Ben Domenech's opening thoughts in today's Transom (which you should subscribe to if you haven't already):
Over the past thirty years, we’ve witnessed the ideological sorting of the two parties. The conservative Democrats and liberal Republicans have slowly but surely been dispatched from both parties, leaving a much clearer divide between left-moderate and right-moderate groups. The cultural elite, academia, and the media have at the same time become more free to blast away unrelentingly at the right, bereft as it is of any reasonable voices and consisting of a population with which they have fewer and fewer things in common – not church, not NASCAR, and definitely not reality TV. It’s a lot easier to consider people to be nuts when you have no shared priorities, language, or activities.
The result has been a society in which the cultural elite, the academy, and the media are all pretty much on the same team – not just in an ideological sense, but in a partisan one. And it’s this latter fact which leads to all sorts of problems for the right, as conservatives become more resentful and frustrated at the prospect of never getting a fair shake. This is not news – the George Stephanopoulos thing is just the latest example. What is more interesting and less noticeable to this point is the problems this clear demarcation of “teams” creates for the left – a major change in the partisan moral hazard for Democrats.
This is what’s so amazing about the Clinton Foundation’s activity and the coverage of it, as well as the coverage of a host of Democratic scandals of small and large order over the past few years. Could a conservative academic identify as an American Indian and still become a party leader? Could a prominent conservative journalist donate tens of thousands of dollars to a politician’s foundation and fail to disclose that while strongly and repeatedly defending them onair? Could a conservative Secretary of State have a spouse and Foundation taking money while at the same time greeting the same people as they lobbied her office and not be politically toast?
The point is not that a conservative scholar, journalist, or statesman is above such things. Of course many are not!
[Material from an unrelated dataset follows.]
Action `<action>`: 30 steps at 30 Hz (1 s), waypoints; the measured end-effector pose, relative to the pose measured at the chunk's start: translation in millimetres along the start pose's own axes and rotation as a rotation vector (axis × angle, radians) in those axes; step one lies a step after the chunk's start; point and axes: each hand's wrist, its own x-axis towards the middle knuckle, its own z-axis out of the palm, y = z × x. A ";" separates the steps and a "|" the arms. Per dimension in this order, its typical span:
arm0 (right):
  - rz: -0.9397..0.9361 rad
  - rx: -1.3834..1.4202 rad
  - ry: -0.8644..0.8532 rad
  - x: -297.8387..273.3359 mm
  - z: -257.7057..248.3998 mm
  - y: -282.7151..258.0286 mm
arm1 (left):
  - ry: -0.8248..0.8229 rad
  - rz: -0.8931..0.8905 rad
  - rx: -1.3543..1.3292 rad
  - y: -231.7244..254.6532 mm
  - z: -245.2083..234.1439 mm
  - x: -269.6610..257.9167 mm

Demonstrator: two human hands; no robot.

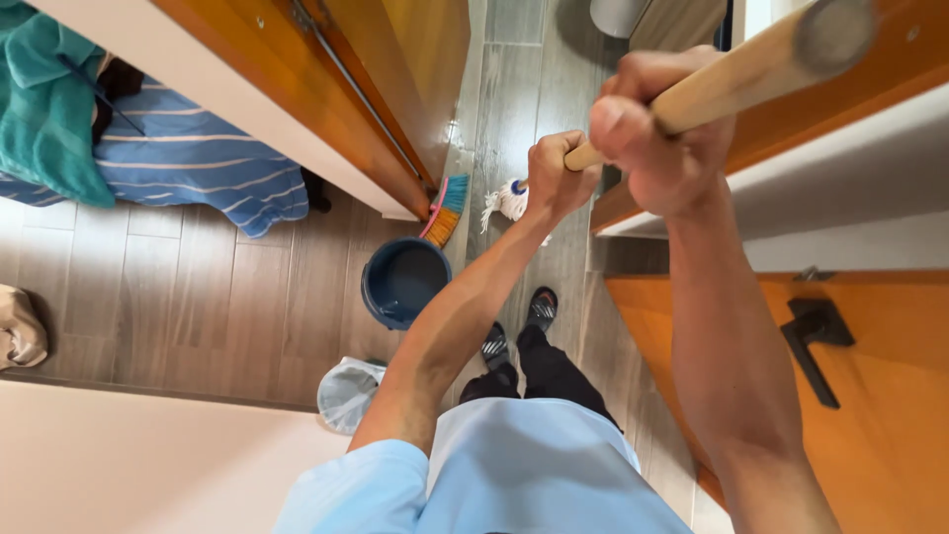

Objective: Mopping a bathroom floor with a long-handled mop and wringing it out in a bucket.

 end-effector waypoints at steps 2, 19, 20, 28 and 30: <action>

But the point is that the consequences for them would be very different than the consequences for those politicians and figures who are on the correct team. What becomes a career-ender for those on the right is merely an embarrassing month for the left. And this is an indication that the risks for those on the left are now dramatically different than they are those on the right. They know the media will not hold them to account the same way as they do those on the wrong team.
This is all you need to understand about Hillary Clinton’s treatment of the media, Barack Obama’s total flip-flop on transparency, or Harry Reid’s “Romney paid no taxes” lie. They do these things and get away with them because they know they can. The media won’t bury the story completely of course – one still has to write about stained dresses, after all, as the people demand – but the more intricate and less salacious the scandal, the more likely you can get away with it as a politician on the left. (There are expections: David Vitter is still around, and Mark Sanford too, but Aaron Schock isn’t.)
The point is that leading liberals just don’t have to price in the same risk-cost analysis for their actions. This moral hazard problem creates more distrust of the media, and allows bad actors to go further in their behavior, undermining the very aspect of a free press that we need in a time of mistrust for so many American institutions. The media has it in its power to check the temptations to corruption among elected officials, but increasingly they are only checking those temptations among one party. That’s not going to prove a victimless editorial choice in the long run. And 2016 may present us with the most obvious case of this problem yet.
It likely will.
It seems to me that The Big Sort has produced a dynamic in America at large that's very much like that created by corrupt police departments in major cities like Baltimore, with similar results:
- Almost half the community feels disenfranchised and marginalized.
- Members of the favored group are rarely held accountable for their actions the same way members of the disenfranchised group are.
- The dynamic breeds resentment and cynicism among the disenfranchised, arrogance and entitlement among those in the favored group, and fear of the other side in both groups.
This is about the last thing we need in America today, but it's what we have.